İsrail Başbakanı Benyamin Netanyahu, İran’ın dünyayı istikrarsızlaştırdığını ve saldırılarının durdurulması gerektiğini söylüyor. İsrail, İran’da nükleer bilimcilerin öldürülmesinden bahsetmiyor. İran’a yönelik siber saldırılardan, İran içindeki hükümet karşıtı silahlı grupların finanse edilmesinde veya Tahran’a karşı ABD, Mossad, CIA veya MI6 tarafından izlenen istikrarsızlaştırma stratejilerinden bahsetmiyor.

Mesele kimin bizi İran’dan kurtaracağı değil, kimin bizi ABD veya ABD destekli güçler tarafından Pakistan’da, Libya’da, Afganistan’da ve Irak’ta hayata geçirildiğini gördüğümüz türden terör ve istikrarsızlaştırmadan kurtaracağıdır. Bizi kim militarizm ve emperyalizmden kurtaracak?
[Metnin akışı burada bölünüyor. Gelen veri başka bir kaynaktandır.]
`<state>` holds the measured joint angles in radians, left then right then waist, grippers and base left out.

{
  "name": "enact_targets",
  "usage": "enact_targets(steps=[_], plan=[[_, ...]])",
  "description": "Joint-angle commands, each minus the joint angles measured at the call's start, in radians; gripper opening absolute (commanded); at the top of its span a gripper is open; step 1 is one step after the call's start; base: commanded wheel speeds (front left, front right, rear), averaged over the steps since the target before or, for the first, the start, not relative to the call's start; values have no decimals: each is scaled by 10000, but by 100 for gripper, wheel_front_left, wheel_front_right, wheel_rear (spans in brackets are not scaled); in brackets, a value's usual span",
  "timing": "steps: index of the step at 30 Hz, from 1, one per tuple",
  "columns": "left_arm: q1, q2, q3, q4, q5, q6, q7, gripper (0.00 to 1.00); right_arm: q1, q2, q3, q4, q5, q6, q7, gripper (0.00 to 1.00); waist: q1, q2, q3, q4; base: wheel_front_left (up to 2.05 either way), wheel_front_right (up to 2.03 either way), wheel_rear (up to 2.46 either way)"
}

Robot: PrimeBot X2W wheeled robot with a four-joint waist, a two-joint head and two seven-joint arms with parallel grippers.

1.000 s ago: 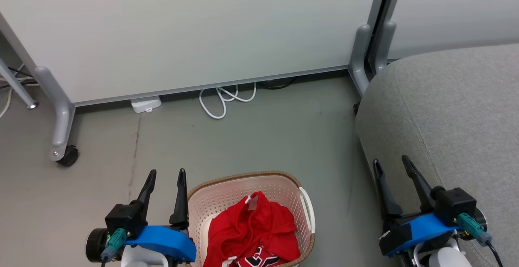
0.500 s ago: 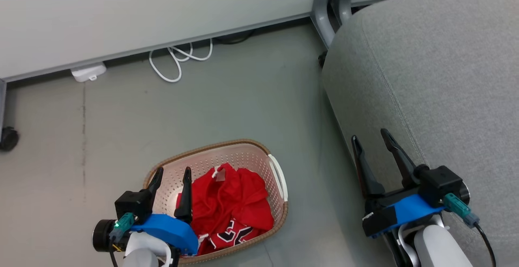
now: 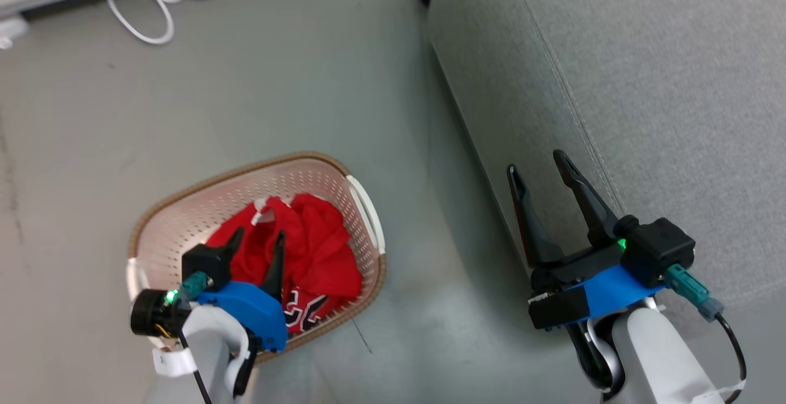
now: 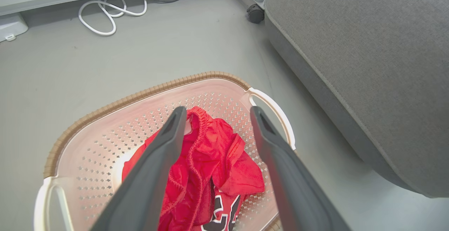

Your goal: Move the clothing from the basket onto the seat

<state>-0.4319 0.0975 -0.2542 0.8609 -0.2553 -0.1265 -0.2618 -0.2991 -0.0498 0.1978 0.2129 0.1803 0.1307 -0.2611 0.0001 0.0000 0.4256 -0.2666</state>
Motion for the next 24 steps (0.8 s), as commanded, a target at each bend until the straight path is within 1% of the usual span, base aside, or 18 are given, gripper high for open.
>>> enact_targets(steps=[1,10,19,24], plan=[[-423,179,-92,242,3,-35,-49,100,-250,-9,102,-184,142,1,-56,100,-1,0,729,-531,0,0,0],[-1691,741,-721,1512,-68,-43,-3,100,-799,-8,735,-865,628,1,-58,100,-1,0,2108,-1171,0,0,0],[-2710,1288,-838,2226,-79,-21,-23,100,-950,-8,1077,-1342,1111,1,-57,100,-1,0,3352,-1591,0,0,0],[-3077,1541,-805,2527,-87,134,-31,100,-993,-8,1225,-1506,1363,1,-58,100,-1,0,3742,-1784,0,0,0]])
Bizi kim, kârlarını vergi cennetlerinde biriktirip, sıradan insanların onlar tarafından işlenen suçların asıl yüküne dayanmasını bekleyen karteller ve finans kuruluşlarının Yunanistan’a ve pek çok başka ülkeye, hatta bizzat ABD’ye getirdiği ekonomik terörden kurtaracak? 

Washington İran’ı istikrarsızlaştırmak için hâlihazırda pek çok şey yapmışken, bölgeye birkaç aydır büyük miktarda ABD askerleri de yerleşiyor. Uluslararası Atom Enerjisi Kurumu (UAEK) da İran’ın nükleer silah yapma niyetinde olduğu şeklinde yalan çığırtkanlığı yapıyor olabilir. Bu o kadar da şaşırtıcı değil, zira Wikileaks tarafından ortaya çıkarılan ABD’ye ait bir diplomatik yazışmada UAEK Genel Müdürü Yukiya Amano için “sağlam bir şekilde ABD tarafında” ve “prime time için hazır” ifadeleri kullanılıyor.

Çin’in BM Büyükelçisi de şimdiden Yukiya Amano’yu, nükleer programını engelleme adına İran’a yönelik askeri bir saldırıyı meşrulaştıracak “asılsız” kanıtlar oluşturmaması için uyardı.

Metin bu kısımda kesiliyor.